Proper storage of medications is essential to maintain their effectiveness and safety. Clonazepam is sensitive to light degradation, which means exposure to light can reduce the potency and stability of the medication over time. Following these storage guidelines helps ensure that each dose provides the intended therapeutic effect.

• Keep out of reach and sight of children. Store the medication in a secure location, preferably a locked medicine cabinet, to prevent accidental ingestion by children.
• Store in original packaging. The original container is designed to protect the tablets from light. Do not transfer tablets to another container.
• Protect from light. Clonazepam is light-sensitive. Keep the container tightly closed when not in use.
• Room temperature storage. Store at controlled room temperature (below 25°C / 77°F) unless otherwise directed by the packaging.
• Check expiry date. Do not use clonazepam after the expiry date printed on the label. The expiry date refers to the last day of that month.
• Proper disposal. Medicines should not be disposed of via wastewater or household waste. Return unused or expired medicines to a pharmacy for safe disposal. These measures help protect the environment.
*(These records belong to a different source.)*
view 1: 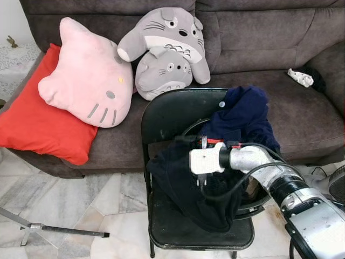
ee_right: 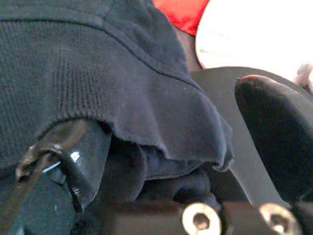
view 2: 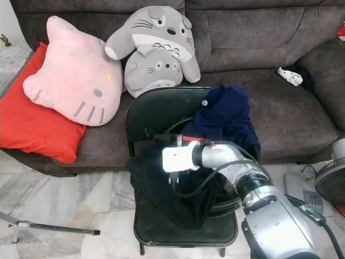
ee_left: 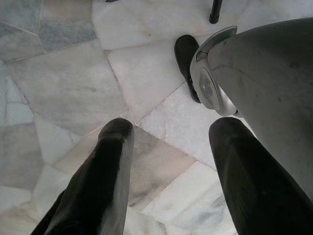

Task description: Hang hanger

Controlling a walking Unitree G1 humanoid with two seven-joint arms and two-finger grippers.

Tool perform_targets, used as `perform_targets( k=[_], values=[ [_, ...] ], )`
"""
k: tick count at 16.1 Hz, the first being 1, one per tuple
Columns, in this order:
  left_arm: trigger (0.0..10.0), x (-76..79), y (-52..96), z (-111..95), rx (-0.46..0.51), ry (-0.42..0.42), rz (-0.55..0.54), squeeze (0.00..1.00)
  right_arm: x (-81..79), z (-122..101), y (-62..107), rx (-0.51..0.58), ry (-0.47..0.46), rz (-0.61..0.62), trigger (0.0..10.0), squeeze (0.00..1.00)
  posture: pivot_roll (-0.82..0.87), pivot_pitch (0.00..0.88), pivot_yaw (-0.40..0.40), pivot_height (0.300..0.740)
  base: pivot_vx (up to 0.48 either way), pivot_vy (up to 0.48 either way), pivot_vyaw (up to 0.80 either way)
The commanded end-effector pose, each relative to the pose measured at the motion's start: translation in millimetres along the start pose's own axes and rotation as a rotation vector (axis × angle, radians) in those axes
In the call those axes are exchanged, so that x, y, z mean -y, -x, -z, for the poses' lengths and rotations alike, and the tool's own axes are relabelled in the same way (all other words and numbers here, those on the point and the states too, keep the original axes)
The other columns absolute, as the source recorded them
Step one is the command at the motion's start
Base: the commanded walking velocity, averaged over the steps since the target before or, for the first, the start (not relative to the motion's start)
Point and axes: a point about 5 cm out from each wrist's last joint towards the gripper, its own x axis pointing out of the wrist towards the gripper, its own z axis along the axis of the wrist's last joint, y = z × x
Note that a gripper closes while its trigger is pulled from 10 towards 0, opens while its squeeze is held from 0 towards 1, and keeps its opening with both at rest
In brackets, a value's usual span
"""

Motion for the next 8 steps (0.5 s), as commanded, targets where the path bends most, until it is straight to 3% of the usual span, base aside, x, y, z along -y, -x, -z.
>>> perform_targets(
  k=[1, 8],
  values=[
    [10.0, -4.0, 4.4, 15.0, -0.049, -0.005, -0.011, 0.00, 1.8, -4.2, -3.2, 0.009, 0.029, -0.013, 10.0, 0.00, 0.02, 0.263, 0.026, 0.740, 0.000, 0.000, 0.00],
    [10.0, -4.1, 4.5, 15.1, -0.047, -0.002, -0.014, 0.00, 11.0, -4.6, -5.4, -0.039, 0.102, 0.077, 10.0, 0.00, 0.03, 0.266, 0.024, 0.740, 0.000, 0.000, 0.00]
  ],
)
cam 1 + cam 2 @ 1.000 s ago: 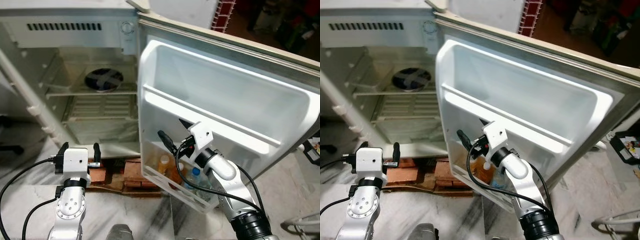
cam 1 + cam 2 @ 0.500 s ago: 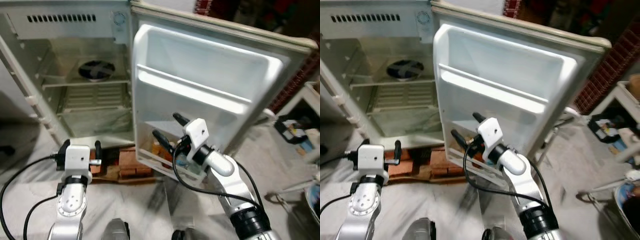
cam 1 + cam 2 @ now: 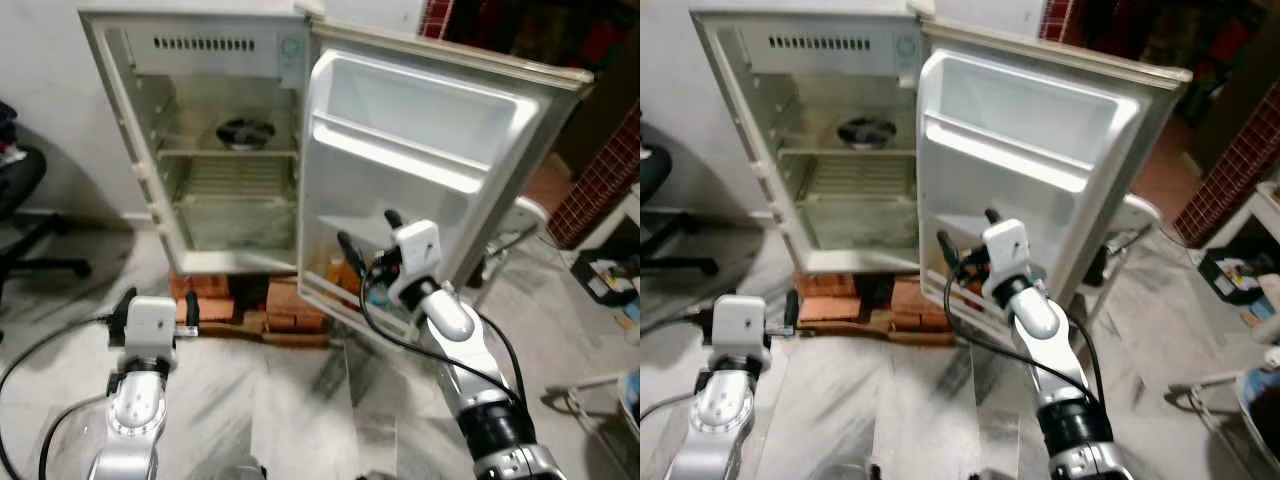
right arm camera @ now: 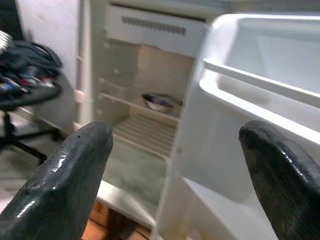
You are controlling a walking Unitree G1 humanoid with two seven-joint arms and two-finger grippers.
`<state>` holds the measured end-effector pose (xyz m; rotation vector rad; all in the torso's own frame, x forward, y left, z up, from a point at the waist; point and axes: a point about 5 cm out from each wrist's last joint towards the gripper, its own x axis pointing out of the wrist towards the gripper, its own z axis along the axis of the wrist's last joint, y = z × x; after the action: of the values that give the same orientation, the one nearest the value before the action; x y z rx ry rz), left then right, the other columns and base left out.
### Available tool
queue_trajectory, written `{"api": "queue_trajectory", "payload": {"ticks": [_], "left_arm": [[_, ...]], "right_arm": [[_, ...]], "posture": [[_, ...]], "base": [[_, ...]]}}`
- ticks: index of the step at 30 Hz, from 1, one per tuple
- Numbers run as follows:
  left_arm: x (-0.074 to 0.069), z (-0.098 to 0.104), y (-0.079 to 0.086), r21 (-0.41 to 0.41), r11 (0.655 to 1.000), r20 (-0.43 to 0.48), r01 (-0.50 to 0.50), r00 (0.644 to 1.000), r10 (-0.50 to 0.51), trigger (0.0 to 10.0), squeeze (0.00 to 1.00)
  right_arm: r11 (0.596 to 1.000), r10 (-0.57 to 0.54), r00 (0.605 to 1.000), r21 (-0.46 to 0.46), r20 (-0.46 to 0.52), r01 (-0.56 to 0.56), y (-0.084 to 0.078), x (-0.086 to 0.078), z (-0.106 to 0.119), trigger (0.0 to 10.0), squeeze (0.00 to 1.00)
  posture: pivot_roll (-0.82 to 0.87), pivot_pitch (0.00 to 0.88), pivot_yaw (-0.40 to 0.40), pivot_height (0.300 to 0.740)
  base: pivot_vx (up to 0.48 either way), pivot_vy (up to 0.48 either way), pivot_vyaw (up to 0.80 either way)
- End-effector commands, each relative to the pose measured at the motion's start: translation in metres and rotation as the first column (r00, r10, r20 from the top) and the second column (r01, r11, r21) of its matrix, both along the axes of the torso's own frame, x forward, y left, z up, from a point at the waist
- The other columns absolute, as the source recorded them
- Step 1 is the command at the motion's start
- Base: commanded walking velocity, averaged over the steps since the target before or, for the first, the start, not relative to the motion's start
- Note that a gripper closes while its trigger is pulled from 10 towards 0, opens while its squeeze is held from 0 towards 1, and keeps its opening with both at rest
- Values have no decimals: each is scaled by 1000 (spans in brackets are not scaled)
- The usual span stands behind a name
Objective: Restocking fridge
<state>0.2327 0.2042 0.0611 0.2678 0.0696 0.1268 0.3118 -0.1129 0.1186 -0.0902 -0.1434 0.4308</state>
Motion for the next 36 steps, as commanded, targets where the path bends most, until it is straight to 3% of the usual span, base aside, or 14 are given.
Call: {"api": "queue_trajectory", "payload": {"ticks": [1, 13, 16, 23, 27, 30, 36], "left_arm": [[0, -1, -3, -9, 1000, -9, 28, 1000, -28, 10000, 0], [-6, -5, -4, -60, 996, -25, 63, 998, -65, 10000, 0], [-7, -6, -5, -60, 996, -28, 66, 997, -68, 10000, 0], [-8, -8, -6, -63, 995, -36, 77, 996, -79, 10000, 0], [-11, -11, -7, -71, 996, -53, 58, 997, -62, 10000, 0], [-14, -14, -7, -70, 996, -63, 63, 996, -68, 10000, 0], [-20, -17, -7, -79, 994, -83, 79, 993, -86, 10000, 0]], "right_arm": [[999, -43, 999, -14, -19, 43, -8, 1, -5, 10000, 0], [947, -316, 946, -79, -78, 310, -45, 10, -17, 10000, 0], [934, -357, 925, -37, -130, 355, -52, 7, -25, 10000, 0], [947, -316, 933, 7, -170, 322, -50, -9, -39, 10000, 0], [968, -201, 948, 96, -247, 230, -42, -23, -51, 10000, 0], [978, -146, 951, 107, -271, 181, -41, -30, -57, 10000, 0], [973, -185, 938, 77, -293, 216, -54, -38, -65, 10000, 0]], "posture": [[53, 0, -20, 735], [52, 3, -14, 735], [51, 7, -11, 735], [51, 22, -11, 735], [54, 28, -13, 735], [55, 30, -14, 735], [61, 31, -15, 735]], "base": [[0, 0, 0], [294, 0, 0], [424, 0, 0], [417, -37, 0], [182, -128, 0], [0, 0, 0], [0, 0, 0]]}}
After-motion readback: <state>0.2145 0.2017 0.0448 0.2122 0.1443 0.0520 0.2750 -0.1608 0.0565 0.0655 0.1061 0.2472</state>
What Does Clonazepam Contain?

Quick Answer: The active ingredient is clonazepam, available in 0.5 mg and 2 mg tablet strengths. Inactive ingredients include lactose, maize starch, potato starch, iron oxide colourants (0.5 mg tablets), magnesium stearate, talc, and microcrystalline cellulose (2 mg tablets).

0.5 mg Tablets

Active ingredient: Clonazepam 0.5 mg per tablet.

Inactive ingredients (excipients): Lactose monohydrate (40 mg), maize starch, pregelatinised potato starch, red iron oxide (E172), yellow iron oxide (E172), talc, magnesium stearate.

Appearance: 8 mm, beige, flat tablets with a single score line on one side and marked “0.5” on the other side. The score line can be used to divide the tablet into two equal halves.

2 mg Tablets

Active ingredient: Clonazepam 2 mg per tablet.

Inactive ingredients (excipients): Anhydrous lactose (122 mg), pregelatinised starch, magnesium stearate, microcrystalline cellulose.

Appearance: 8 mm, white, flat tablets with a cross score line on one side and marked “2” on the other side. The cross score line allows the tablet to be divided into two or four equal parts.